About Me

Ithaca, New York
MWF, now officially 42, loves long walks on the beach and laughing with friends ... oh, wait. By day, I'm a mid-level university administrator reluctant to be more specific on a public forum. Nights and weekends, though, I'm a homebody with strong nerdist leanings. I'm never happier than when I'm chatting around the fire, playing board games, cooking up some pasta, and/or road-tripping with my family and friends. I studied psychology and then labor economics in school, and I work in higher education. From time to time I get smug, obsessive, or just plain boring about some combination of these topics, especially when inequality, parenting, or consumer culture are involved. You have been warned.

Monday, September 5, 2011

#65: World and Town

World and Town, by Gish Jen (New York: Alfred A. Knopf, 2010).

Summary:
"Hattie Kong -- the spirited offspring of a descendant of Confucius and an American missionary to China -- has, in her fiftieth year, lost both her husband and her best friend to cancer. It is an utterly devastating loss, of course, and also heartbreakingly absurd: a little, she thinks, 'like having twins. She got to book the same church with the same pianist for both funerals and did think she should have gotten some sort of twofer from the crematorium.'

"But now, two years later, it is time for Hattie to start over. She moves to the town of Riverlake, where she is soon joined by an immigrant Cambodian family on the run from their inner-city troubles, as well as -- quite unexpectedly -- by a just-retired neuroscientist ex-lover named Carter Hatch. All of them are, like Hattie, looking for a new start in a town that might once have represented the rock-solid base of American life but that is itself challenged, in 2001, by cell-phone towers and chain stores, struggling family farms and fundamentalist Christians.

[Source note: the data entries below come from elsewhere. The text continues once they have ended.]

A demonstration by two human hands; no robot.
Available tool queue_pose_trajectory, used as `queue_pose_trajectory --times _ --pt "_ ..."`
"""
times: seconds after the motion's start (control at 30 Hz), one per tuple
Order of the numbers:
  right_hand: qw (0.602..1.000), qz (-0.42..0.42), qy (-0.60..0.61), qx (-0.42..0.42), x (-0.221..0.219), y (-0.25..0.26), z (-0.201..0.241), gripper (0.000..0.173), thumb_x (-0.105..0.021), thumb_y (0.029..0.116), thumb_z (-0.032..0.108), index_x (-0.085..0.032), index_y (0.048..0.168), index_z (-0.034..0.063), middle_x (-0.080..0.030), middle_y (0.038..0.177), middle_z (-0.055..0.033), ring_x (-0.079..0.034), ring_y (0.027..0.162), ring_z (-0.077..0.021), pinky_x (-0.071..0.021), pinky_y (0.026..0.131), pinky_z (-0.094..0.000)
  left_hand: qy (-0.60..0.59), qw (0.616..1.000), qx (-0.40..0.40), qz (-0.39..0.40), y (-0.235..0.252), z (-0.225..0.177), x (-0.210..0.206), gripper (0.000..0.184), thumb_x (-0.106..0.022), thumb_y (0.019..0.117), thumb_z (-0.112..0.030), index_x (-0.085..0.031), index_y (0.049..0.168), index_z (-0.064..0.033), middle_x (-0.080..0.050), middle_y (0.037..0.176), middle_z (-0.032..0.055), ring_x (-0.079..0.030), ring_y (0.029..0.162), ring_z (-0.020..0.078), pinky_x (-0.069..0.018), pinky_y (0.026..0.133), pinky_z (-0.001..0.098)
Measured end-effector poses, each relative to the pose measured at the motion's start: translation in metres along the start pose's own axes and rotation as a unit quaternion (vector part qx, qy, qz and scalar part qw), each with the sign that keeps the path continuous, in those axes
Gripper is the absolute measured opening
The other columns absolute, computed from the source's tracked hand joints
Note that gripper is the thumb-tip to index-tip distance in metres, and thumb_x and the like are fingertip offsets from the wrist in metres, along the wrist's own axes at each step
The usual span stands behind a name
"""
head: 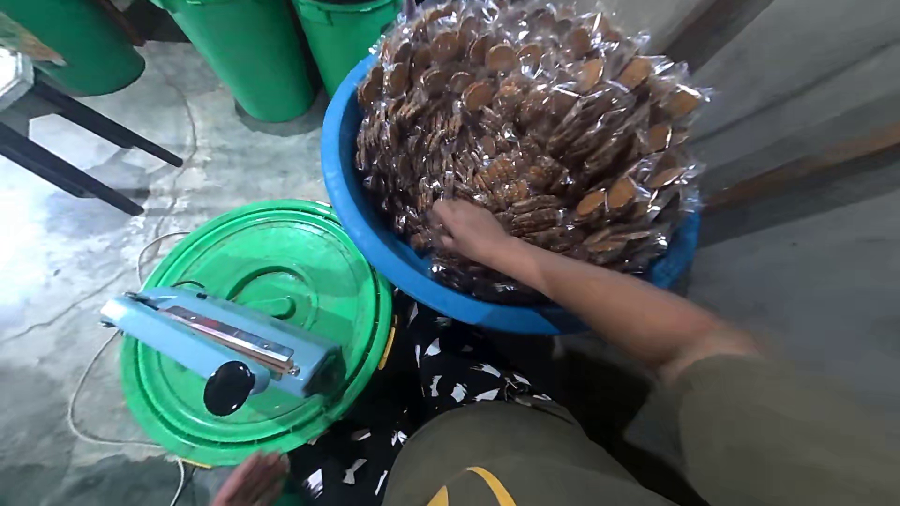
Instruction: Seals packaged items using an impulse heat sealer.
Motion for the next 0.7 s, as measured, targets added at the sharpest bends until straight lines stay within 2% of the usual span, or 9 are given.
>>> queue_pose_trajectory --times 0.03,0.13,0.2,0.27,0.37,0.43,0.47,0.57,0.7 --pt "0.992 -0.113 0.054 0.015 0.011 -0.012 0.014 0.039 -0.071 0.0954 0.022 -0.059 0.125 -0.0015 -0.065 0.119 -0.0243 -0.066 0.109 -0.0411 -0.0564 0.088 -0.0554 -0.039 0.998 -0.028 0.052 0.013 -0.005 -0.021 0.059 -0.053 0.1028 -0.047 -0.042 0.150 -0.0129 -0.066 0.132 -0.0020 -0.065 0.120 0.0151 -0.0533 0.103 0.0398" --pt "0.922 -0.287 0.216 0.145 0.009 -0.054 0.085 0.039 -0.079 0.0849 0.014 -0.060 0.112 -0.0063 -0.065 0.113 -0.0229 -0.067 0.102 -0.0317 -0.0584 0.089 -0.0428 -0.177 0.978 -0.045 0.106 0.048 -0.018 -0.089 0.092 -0.045 0.0958 -0.067 -0.008 0.162 -0.0159 -0.062 0.142 0.0033 -0.063 0.125 0.0238 -0.0546 0.104 0.0429" --pt "0.900 -0.203 0.308 0.234 -0.016 -0.080 0.132 0.030 -0.076 0.0864 0.012 -0.063 0.106 -0.0054 -0.067 0.112 -0.0240 -0.067 0.108 -0.0320 -0.0559 0.094 -0.0400 -0.259 0.965 -0.021 0.040 0.068 -0.015 -0.114 0.091 -0.041 0.0998 -0.065 -0.001 0.159 -0.0080 -0.059 0.141 0.0046 -0.065 0.120 0.0182 -0.0562 0.099 0.0384" --pt "0.875 -0.041 0.402 0.266 -0.039 -0.094 0.159 0.030 -0.074 0.0867 0.012 -0.062 0.106 -0.0082 -0.065 0.113 -0.0267 -0.066 0.108 -0.0313 -0.0554 0.093 -0.0372 -0.325 0.943 -0.001 -0.064 0.080 -0.006 -0.117 0.052 -0.031 0.1096 -0.035 -0.018 0.152 -0.0085 -0.061 0.116 -0.0043 -0.065 0.097 0.0047 -0.0568 0.084 0.0253" --pt "0.770 0.203 0.601 0.070 -0.054 -0.094 0.175 0.040 -0.061 0.0962 0.009 -0.046 0.127 -0.0116 -0.059 0.123 -0.0157 -0.067 0.101 -0.0138 -0.0587 0.085 -0.0297 -0.340 0.931 -0.008 -0.133 0.074 0.012 -0.093 0.046 -0.044 0.0986 -0.018 -0.032 0.142 -0.0079 -0.062 0.106 -0.0046 -0.065 0.087 0.0033 -0.0582 0.075 0.0232" --pt "0.675 0.316 0.660 -0.098 -0.057 -0.084 0.186 0.035 -0.044 0.1087 0.018 -0.041 0.139 0.0008 -0.061 0.113 -0.0043 -0.066 0.089 -0.0098 -0.0577 0.080 -0.0285 -0.303 0.942 -0.014 -0.145 0.065 0.021 -0.078 0.053 -0.049 0.0958 -0.016 -0.029 0.143 -0.0029 -0.061 0.108 -0.0013 -0.066 0.087 0.0046 -0.0588 0.075 0.0251" --pt "0.647 0.348 0.663 -0.144 -0.062 -0.080 0.191 0.026 -0.042 0.1099 0.021 -0.048 0.131 0.0061 -0.064 0.100 -0.0001 -0.065 0.080 -0.0076 -0.0569 0.075 -0.0260 -0.286 0.948 -0.024 -0.139 0.062 0.025 -0.072 0.057 -0.053 0.0955 -0.017 -0.027 0.144 -0.0011 -0.061 0.111 0.0005 -0.066 0.090 0.0056 -0.0590 0.078 0.0266" --pt "0.721 0.312 0.603 -0.142 -0.071 -0.060 0.214 0.009 -0.049 0.1061 0.009 -0.056 0.104 0.0041 -0.058 0.081 0.0021 -0.056 0.066 -0.0036 -0.0512 0.065 -0.0209 -0.246 0.956 -0.024 -0.161 0.061 0.030 -0.056 0.060 -0.059 0.0936 -0.012 -0.029 0.144 0.0008 -0.058 0.118 0.0076 -0.066 0.093 0.0097 -0.0592 0.079 0.0295" --pt "0.918 0.146 0.367 0.045 -0.096 -0.005 0.238 0.017 -0.057 0.1010 0.005 -0.065 0.110 -0.0062 -0.068 0.098 -0.0166 -0.065 0.091 -0.0213 -0.0530 0.085 -0.0399 -0.134 0.947 0.011 -0.291 0.084 0.040 -0.027 0.053 -0.061 0.0974 -0.009 -0.038 0.144 0.0015 -0.056 0.128 0.0221 -0.065 0.104 0.0243 -0.0583 0.085 0.0399"
Point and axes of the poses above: each hand's wrist, its own y-axis towards the middle knuckle, its own x-axis out of the back of the hand, z = x × y, the point moved 2 cm from there along y, towards the middle knuckle
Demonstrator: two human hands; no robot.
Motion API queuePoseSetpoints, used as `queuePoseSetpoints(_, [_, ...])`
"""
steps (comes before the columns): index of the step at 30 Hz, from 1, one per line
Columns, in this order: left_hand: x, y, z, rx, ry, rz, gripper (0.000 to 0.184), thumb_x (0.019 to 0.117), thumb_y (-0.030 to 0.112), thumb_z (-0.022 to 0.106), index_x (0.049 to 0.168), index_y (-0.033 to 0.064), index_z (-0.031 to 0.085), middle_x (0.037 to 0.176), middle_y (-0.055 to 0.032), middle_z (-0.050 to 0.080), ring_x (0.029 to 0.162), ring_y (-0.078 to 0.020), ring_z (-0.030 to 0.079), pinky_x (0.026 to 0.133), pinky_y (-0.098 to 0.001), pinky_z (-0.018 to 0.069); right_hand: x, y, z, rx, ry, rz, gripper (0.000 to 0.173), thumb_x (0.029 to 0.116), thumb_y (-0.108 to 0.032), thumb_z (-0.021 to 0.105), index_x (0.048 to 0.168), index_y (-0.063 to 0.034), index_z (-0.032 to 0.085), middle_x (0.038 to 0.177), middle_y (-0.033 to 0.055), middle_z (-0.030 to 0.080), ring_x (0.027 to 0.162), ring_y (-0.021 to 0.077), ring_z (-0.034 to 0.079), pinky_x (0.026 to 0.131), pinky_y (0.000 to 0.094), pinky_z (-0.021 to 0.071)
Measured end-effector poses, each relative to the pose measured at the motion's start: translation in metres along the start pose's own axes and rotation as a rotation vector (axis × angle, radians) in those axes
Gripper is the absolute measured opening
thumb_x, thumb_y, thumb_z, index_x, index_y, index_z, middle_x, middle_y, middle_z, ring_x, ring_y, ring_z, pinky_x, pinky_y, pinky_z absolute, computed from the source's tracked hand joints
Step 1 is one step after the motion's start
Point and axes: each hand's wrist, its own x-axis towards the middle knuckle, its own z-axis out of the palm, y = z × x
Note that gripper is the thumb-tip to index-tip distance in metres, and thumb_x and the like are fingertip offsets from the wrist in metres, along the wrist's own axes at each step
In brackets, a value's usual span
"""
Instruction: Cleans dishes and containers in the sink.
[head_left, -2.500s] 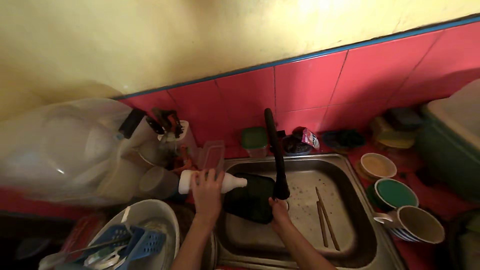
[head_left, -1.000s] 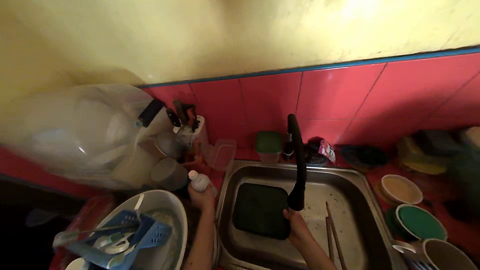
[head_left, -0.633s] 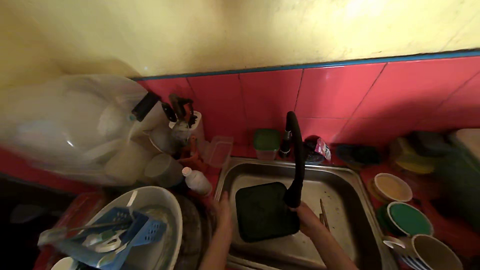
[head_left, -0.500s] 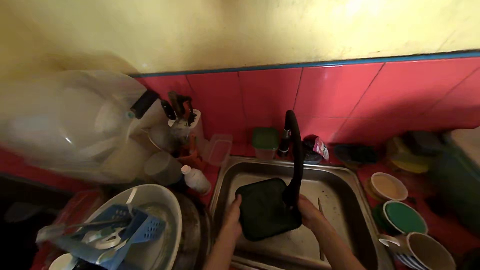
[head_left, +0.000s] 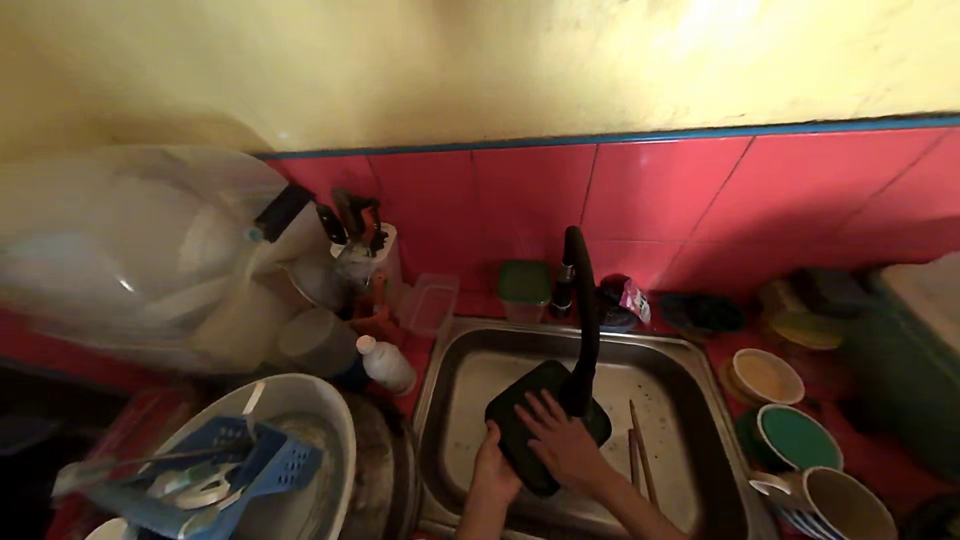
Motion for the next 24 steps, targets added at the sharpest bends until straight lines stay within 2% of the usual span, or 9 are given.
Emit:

"What Hattie makes of this situation is at the center of a novel that asks deep and absorbing questions about religion, home, America, what neighbors are, what love is, and, in the largest sense, what 'worlds' are we make of the world.

"Moving, humorous, compassionate, and expansive, World and Town is as rich in character as it is brilliantly evocative of its time and place. This is a truly masterful novel -- enthralling, essential, and satisfying."


Opening Line:
"It's the bai shu you'd notice most -- the thousand-year-old cypresses -- some of them upright, some of them leaning."

My Take:
I've gotten backlogged again (gee, why on earth would it be hard to keep up with a list no one reads?) but this one was pretty good. How does Hattie make a life and find meaning for herself with her husband and best friend gone? How do her new neighbors, Chhung and Sophy and the rest of their family, Cambodian immigrants fleeing the trouble their kids tend to get into in the big city, build their own lives and hold on to some semblance of family when absolutely nothing in this new world makes sense? More a character study (not only of the people but the town in the story) but still pretty satisfying for that -- enough so that I'm looking forward to seeking out other Gish Jen novels in the future.